### Stored data

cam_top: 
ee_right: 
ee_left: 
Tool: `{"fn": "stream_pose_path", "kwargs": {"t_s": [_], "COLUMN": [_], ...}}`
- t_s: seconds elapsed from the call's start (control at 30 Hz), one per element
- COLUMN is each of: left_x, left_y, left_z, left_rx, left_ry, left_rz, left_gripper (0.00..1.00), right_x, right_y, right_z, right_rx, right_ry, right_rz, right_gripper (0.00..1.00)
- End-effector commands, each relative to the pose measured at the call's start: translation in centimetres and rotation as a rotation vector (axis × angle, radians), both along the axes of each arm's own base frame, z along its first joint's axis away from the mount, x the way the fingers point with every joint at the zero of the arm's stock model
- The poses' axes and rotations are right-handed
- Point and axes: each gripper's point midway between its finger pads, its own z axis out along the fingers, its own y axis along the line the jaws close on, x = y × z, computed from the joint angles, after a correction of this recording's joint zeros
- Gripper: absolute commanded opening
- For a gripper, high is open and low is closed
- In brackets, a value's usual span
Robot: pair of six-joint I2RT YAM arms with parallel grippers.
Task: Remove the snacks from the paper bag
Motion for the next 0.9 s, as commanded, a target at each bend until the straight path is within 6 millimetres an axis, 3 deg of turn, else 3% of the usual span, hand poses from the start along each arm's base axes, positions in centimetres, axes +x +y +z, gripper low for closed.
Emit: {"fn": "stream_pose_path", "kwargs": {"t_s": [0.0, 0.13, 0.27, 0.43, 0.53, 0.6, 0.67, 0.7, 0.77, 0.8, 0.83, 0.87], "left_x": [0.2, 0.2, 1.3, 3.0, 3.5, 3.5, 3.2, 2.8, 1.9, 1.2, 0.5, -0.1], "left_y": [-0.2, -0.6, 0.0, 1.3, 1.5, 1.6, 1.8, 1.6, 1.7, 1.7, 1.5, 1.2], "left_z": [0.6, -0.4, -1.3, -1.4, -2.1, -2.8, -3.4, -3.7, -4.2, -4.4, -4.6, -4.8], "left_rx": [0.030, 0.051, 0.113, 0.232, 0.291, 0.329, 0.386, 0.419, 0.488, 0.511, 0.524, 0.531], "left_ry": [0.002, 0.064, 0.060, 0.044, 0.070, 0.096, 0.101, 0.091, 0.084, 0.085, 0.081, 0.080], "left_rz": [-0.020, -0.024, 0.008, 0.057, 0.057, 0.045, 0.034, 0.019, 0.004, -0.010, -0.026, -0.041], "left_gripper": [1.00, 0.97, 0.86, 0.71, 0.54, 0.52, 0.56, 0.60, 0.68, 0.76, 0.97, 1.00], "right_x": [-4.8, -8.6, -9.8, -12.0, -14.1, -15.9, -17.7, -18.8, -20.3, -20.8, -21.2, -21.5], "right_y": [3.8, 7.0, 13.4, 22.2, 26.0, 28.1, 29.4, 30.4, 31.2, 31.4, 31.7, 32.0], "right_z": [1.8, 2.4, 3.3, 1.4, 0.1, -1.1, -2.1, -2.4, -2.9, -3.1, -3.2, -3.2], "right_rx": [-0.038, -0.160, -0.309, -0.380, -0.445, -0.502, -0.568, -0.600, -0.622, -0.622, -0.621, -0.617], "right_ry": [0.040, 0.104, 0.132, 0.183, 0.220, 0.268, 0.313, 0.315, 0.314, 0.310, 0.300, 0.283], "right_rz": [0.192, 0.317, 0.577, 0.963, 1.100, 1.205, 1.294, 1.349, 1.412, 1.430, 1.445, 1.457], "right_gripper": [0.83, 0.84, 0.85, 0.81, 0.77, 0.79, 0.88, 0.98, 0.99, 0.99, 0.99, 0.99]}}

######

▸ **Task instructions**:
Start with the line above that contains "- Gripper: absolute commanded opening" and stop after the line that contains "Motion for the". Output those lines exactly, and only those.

▸ **Your solution**:
- Gripper: absolute commanded opening
- For a gripper, high is open and low is closed
- In brackets, a value's usual span
Robot: pair of six-joint I2RT YAM arms with parallel grippers.
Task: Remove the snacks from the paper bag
Motion for the next 0.9 s, as commanded, a target at each bend until the straight path is within 6 millimetres an axis, 3 deg of turn, else 3% of the usual span, hand poses from the start along each arm's base axes, positions in centimetres, axes +x +y +z, gripper low for closed.

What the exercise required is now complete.